# suche einfachen logging server für WLAN AP´s

## schrippe

hallo,

ich suche einen möglichst einfachen logging server der nur die daten unserer AP annimmt und zwischen speichert.

da wirds doch was geben, oder?

----------

## moe

Was meinst du damit, n Logserver, also dass der AP nicht lokal sondern zu dem Logserver loggt?
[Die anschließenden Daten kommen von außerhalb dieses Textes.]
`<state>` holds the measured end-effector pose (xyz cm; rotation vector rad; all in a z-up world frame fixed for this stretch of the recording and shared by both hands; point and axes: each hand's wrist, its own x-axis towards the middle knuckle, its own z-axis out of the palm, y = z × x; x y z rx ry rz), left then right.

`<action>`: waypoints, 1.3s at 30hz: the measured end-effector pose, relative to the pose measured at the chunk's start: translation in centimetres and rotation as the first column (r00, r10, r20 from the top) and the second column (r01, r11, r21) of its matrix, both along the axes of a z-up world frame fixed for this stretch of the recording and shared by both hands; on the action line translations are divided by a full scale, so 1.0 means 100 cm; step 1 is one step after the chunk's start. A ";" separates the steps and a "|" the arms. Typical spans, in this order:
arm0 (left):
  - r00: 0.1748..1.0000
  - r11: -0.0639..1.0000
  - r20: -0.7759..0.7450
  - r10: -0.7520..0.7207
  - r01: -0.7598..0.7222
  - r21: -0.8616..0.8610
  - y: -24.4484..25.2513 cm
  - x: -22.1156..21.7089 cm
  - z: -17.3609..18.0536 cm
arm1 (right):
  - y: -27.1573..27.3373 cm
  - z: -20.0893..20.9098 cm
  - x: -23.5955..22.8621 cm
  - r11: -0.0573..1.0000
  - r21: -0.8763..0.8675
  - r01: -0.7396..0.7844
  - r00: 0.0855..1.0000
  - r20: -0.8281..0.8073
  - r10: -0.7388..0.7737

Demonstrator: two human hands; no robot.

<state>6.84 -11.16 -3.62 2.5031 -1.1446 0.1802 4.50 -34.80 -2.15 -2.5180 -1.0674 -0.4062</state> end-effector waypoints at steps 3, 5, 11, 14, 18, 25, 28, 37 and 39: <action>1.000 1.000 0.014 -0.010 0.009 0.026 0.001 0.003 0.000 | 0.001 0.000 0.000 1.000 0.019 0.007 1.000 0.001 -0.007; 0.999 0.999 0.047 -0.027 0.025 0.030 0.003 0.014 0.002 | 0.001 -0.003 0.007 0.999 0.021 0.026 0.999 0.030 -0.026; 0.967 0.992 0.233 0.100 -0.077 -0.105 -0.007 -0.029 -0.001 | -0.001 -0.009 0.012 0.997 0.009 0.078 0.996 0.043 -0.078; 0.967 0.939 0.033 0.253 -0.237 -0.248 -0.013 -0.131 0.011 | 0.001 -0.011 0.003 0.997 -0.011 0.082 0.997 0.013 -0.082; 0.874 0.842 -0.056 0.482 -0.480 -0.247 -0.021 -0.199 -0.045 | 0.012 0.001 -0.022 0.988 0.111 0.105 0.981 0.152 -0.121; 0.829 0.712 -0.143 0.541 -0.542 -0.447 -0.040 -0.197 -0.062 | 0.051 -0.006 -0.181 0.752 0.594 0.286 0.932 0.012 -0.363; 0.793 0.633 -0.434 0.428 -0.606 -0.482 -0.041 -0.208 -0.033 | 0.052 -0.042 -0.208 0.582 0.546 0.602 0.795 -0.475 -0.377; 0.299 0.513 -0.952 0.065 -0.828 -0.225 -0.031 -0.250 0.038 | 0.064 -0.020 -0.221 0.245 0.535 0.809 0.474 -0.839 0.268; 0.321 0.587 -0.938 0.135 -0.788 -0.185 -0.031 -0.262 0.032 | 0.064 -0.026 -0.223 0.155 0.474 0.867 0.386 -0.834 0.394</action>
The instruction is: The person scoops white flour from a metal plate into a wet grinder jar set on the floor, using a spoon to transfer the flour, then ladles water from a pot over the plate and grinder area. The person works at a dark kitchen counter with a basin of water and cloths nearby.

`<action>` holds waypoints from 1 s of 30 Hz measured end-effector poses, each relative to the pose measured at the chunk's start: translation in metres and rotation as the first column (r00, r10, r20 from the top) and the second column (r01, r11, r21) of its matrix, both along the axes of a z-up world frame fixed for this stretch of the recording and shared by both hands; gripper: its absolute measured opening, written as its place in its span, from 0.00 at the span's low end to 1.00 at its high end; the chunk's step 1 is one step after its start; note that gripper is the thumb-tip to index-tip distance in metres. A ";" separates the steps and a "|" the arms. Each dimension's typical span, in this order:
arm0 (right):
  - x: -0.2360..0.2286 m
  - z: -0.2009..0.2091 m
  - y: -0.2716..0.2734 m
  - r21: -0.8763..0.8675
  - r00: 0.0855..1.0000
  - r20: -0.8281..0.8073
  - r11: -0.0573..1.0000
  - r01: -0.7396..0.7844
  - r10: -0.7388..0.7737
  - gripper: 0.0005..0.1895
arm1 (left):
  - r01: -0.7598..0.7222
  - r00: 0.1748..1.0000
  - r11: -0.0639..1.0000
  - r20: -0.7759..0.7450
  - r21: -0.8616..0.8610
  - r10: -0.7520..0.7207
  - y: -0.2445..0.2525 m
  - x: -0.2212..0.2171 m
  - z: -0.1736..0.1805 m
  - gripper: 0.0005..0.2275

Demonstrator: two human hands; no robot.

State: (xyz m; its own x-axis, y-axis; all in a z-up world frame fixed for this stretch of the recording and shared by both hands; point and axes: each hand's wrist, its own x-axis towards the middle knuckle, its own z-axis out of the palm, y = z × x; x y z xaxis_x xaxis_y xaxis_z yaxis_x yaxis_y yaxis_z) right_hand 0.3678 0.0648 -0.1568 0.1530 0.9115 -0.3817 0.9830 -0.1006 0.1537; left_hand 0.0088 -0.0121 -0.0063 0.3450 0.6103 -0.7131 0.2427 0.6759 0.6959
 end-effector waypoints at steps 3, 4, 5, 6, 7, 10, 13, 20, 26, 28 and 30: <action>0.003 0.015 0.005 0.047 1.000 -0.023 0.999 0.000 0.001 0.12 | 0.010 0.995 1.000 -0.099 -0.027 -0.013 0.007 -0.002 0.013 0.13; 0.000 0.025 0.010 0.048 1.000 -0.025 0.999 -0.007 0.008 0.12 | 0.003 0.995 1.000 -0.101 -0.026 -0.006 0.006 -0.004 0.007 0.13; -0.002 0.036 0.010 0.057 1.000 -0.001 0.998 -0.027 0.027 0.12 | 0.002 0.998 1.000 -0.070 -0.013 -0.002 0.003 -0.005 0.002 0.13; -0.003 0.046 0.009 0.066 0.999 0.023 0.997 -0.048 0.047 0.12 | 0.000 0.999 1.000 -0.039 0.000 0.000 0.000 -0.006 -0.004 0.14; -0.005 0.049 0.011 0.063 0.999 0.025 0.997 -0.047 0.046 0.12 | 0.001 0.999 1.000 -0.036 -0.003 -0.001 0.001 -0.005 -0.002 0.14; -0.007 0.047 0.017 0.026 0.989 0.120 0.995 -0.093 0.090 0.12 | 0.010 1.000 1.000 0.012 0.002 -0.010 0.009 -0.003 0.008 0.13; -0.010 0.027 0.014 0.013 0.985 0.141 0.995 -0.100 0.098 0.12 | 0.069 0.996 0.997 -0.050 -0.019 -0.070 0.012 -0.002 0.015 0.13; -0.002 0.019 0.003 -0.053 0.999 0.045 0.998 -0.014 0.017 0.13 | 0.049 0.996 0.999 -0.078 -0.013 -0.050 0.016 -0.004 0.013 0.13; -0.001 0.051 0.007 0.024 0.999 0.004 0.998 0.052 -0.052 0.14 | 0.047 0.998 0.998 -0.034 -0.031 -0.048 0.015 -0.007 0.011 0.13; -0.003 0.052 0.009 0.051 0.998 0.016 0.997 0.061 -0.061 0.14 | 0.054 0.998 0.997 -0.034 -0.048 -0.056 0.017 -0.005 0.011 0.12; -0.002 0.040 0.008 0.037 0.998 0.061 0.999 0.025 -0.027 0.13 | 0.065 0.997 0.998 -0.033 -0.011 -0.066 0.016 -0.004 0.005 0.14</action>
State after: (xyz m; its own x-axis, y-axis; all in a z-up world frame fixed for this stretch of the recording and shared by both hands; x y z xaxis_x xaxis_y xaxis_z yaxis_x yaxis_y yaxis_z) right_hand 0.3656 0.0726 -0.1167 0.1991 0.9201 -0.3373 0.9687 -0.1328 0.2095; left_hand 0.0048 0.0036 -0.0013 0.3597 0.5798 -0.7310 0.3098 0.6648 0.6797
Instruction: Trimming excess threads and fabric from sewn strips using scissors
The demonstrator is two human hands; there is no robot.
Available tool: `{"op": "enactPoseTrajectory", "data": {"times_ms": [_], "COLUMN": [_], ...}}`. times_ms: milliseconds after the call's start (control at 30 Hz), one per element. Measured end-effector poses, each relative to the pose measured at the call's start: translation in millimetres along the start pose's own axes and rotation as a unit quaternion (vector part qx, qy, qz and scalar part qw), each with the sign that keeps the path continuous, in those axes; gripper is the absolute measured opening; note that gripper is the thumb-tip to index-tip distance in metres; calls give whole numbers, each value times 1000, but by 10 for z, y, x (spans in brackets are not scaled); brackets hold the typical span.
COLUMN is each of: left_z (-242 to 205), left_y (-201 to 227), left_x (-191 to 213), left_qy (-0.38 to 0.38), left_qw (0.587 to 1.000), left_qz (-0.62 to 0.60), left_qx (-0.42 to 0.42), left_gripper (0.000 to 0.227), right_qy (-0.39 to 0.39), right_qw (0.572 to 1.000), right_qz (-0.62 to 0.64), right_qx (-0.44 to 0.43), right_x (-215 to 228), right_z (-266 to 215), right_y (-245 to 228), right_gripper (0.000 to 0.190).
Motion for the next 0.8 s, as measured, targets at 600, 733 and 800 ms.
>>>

Oder Netzwerkverkehr loggen oder was?

Gruss Maurice

----------

## schrippe

ja, der AP soll nicht local speichern sondern halt an den logserver senden.

----------

## toskala

naja, was  du suchst ist syslog-ng.

du definierst einfach ein source welches sagt, dass du eben aus dem netzwerk loggen willst, dann meinetwillen einen filter und ab geht die loggerei.

das elend an syslog im netz ist nur, dass es eine art "remote disk filling service" ist. syslog und seine facilities kennen keine überprüfung was wer wohin logged.

da du aber nur den einen AP haben willst den du loggen willst brauchst du wohl keine firewall.

zur konfiguration von syslog musst du mal googlen, da gibts massig infos.

achja, nachtrag:

ich weiss natürlich nicht, ob dein AP befähigt ist zu einem remote loghost zu loggen...

----------

## schrippe

doch der kann das, ich kann die ip und den loglevel angeben.

ach so, der syslog-ng kann sowas? 

dann werd ich mal googlen

danke

----------

## toskala

syslog-ng kann glaub alles ausser kaffee kochen  :Smile: 

----------